Task objective
Only one stretch of the listing below is wanted. Give it again exactly, from the line with "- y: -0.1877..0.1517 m" through the line with "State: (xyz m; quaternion".

START Source information

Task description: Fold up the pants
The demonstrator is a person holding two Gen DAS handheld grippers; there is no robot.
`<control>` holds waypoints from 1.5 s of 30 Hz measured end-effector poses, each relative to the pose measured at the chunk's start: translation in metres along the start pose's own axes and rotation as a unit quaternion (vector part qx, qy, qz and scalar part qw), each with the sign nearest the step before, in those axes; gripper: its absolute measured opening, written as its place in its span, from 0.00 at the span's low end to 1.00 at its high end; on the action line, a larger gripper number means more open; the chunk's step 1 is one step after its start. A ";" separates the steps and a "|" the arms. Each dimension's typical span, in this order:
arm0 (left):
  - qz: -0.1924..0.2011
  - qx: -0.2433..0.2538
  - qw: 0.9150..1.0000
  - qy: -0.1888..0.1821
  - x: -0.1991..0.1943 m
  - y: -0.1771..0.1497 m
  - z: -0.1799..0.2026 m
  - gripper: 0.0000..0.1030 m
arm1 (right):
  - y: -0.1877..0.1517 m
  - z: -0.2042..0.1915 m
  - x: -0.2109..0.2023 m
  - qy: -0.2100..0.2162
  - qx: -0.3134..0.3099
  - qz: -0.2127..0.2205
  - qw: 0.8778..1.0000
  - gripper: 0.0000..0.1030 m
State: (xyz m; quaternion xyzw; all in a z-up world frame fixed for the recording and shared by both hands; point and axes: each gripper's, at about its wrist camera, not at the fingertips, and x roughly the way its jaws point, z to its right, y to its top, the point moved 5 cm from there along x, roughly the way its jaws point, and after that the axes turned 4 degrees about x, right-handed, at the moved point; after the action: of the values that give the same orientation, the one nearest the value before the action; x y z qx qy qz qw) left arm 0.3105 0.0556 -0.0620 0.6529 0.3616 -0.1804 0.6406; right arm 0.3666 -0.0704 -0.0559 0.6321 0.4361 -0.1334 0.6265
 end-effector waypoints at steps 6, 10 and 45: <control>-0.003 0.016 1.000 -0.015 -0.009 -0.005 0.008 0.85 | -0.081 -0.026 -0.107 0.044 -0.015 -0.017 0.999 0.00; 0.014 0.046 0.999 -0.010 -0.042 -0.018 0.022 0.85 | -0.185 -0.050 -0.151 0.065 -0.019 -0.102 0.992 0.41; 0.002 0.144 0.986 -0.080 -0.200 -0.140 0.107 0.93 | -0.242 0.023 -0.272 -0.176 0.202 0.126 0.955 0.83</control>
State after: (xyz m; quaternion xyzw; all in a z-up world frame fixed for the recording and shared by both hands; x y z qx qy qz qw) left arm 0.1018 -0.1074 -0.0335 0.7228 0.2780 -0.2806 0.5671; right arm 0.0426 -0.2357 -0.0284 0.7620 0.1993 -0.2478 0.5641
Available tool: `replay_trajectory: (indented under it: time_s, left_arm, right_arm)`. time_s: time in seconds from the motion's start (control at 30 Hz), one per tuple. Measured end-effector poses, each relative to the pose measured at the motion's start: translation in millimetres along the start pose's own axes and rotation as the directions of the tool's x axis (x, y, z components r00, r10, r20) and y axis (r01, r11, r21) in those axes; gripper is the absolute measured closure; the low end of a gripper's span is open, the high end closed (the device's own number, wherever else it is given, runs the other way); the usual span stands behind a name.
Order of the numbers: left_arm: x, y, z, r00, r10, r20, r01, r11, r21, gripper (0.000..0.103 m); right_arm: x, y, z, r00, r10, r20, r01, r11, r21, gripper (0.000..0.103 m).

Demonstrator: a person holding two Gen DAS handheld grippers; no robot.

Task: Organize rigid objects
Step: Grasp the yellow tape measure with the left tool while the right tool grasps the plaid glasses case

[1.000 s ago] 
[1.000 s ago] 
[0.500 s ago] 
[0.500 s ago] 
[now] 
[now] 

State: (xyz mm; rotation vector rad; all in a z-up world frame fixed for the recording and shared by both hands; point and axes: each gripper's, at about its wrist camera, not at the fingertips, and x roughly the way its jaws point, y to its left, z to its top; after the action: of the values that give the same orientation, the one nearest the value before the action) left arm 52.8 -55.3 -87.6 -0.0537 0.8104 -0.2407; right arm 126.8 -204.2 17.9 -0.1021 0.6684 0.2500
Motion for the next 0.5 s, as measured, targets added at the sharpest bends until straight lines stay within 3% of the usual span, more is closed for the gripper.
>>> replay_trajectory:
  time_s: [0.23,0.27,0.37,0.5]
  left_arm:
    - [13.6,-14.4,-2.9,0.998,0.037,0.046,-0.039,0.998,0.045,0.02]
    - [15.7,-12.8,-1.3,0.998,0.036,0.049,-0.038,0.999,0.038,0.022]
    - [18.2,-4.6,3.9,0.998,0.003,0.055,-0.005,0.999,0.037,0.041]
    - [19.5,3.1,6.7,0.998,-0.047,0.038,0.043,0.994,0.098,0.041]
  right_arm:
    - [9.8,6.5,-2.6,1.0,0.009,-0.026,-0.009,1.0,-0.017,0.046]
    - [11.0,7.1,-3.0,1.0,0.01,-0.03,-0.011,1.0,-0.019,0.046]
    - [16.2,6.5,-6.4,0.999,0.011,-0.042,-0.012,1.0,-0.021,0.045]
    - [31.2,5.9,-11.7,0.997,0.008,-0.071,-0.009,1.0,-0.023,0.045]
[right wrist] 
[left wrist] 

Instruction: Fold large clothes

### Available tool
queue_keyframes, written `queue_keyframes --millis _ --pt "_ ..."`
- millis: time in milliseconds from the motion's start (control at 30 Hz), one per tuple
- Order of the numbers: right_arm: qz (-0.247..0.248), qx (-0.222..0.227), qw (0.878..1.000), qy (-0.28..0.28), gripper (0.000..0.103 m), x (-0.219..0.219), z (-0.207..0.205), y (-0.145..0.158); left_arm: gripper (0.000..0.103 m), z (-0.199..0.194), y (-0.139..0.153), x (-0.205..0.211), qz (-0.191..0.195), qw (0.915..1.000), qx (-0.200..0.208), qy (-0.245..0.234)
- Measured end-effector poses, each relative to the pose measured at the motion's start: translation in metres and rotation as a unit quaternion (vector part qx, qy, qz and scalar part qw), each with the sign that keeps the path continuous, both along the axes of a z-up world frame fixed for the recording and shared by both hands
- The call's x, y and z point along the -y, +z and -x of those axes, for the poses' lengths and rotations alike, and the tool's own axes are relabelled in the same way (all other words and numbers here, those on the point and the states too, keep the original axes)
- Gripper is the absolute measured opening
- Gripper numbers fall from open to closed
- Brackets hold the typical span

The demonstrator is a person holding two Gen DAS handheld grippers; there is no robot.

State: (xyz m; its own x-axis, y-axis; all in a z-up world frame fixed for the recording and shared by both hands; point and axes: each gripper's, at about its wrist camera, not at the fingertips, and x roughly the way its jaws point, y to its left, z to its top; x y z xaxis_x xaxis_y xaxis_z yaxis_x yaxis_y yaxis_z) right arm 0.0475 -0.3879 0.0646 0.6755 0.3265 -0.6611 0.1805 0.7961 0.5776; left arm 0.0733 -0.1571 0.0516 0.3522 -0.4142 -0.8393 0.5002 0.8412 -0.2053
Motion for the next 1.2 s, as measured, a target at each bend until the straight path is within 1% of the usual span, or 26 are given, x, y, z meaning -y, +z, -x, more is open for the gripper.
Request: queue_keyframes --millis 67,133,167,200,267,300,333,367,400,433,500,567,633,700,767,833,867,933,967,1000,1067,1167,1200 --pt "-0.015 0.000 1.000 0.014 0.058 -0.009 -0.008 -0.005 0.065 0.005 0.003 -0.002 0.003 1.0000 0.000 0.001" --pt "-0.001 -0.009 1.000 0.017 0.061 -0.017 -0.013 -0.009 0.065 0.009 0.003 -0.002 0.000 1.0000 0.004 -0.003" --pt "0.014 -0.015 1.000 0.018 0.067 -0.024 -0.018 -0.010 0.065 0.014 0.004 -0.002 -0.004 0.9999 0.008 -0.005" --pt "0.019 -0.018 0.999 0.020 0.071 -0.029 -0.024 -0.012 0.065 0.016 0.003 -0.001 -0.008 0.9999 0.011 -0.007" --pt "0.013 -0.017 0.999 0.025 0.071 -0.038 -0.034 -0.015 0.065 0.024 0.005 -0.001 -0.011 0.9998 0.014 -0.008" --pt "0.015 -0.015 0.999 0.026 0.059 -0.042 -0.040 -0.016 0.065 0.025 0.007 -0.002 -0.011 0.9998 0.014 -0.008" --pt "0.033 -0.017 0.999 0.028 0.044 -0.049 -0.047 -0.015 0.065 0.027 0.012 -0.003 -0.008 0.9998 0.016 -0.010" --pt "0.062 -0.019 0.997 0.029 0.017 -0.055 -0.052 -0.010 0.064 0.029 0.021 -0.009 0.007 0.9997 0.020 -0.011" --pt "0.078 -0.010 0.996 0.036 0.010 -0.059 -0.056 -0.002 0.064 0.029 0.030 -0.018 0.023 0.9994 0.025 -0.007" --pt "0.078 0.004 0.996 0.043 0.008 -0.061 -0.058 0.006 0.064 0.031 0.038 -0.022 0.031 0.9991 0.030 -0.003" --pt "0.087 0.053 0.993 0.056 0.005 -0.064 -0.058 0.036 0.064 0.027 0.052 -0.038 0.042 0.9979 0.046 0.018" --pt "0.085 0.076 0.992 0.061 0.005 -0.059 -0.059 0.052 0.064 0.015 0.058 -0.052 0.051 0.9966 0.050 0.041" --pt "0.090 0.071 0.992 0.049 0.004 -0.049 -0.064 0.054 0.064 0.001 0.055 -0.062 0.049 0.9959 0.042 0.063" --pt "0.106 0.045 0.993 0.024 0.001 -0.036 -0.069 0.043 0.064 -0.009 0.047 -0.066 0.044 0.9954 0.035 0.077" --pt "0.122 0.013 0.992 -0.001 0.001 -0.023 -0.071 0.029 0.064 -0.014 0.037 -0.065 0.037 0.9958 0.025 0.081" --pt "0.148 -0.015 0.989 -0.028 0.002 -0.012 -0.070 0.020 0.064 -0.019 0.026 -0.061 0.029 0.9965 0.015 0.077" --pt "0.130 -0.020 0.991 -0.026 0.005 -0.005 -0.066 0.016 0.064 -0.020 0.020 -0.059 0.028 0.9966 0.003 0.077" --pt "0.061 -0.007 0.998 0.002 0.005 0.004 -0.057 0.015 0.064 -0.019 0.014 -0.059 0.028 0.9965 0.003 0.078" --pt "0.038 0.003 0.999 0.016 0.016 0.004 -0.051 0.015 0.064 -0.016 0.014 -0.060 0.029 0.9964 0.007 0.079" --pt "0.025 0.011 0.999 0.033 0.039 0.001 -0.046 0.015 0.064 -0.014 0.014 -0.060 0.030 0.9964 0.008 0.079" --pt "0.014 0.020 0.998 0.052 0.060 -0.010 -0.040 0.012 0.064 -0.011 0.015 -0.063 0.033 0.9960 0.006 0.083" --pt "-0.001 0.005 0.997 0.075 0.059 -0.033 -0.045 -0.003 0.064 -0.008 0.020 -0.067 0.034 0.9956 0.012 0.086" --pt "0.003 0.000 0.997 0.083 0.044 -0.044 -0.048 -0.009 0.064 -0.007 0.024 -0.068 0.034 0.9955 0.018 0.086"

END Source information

Your response
  - y: -0.1877..0.1517 m
  - z: -0.2042..0.1915 m
  - x: -0.2109..0.2023 m
  - qy: -0.2100..0.2162
  - qx: -0.3134..0.3099
  - qz: -0.2127..0.2205
  - qw: 0.8778..1.0000
  - gripper: 0.0000..0.1030 m
State: (xyz m; quaternion xyzw; all in a z-up world frame fixed for the recording and shared by both hands; point and axes: each gripper's, at about its wrist camera, not at the fingertips, and x roughly the way its jaws point, z to its right, y to its top, the point moved 5 cm from there along x, roughly the way its jaws point, and after that the axes turned 4 degrees about x, right-handed, at the moved point; after the action: of the values that give the same orientation, the one nearest the value before the action; x y z qx qy qz qw) left arm 0.3105 0.0556 -0.0620 0.6529 0.3616 -0.1804 0.6406; right arm 0.3666 -0.0704 -0.0559 0.6321 0.4361 -0.1334 0.6265

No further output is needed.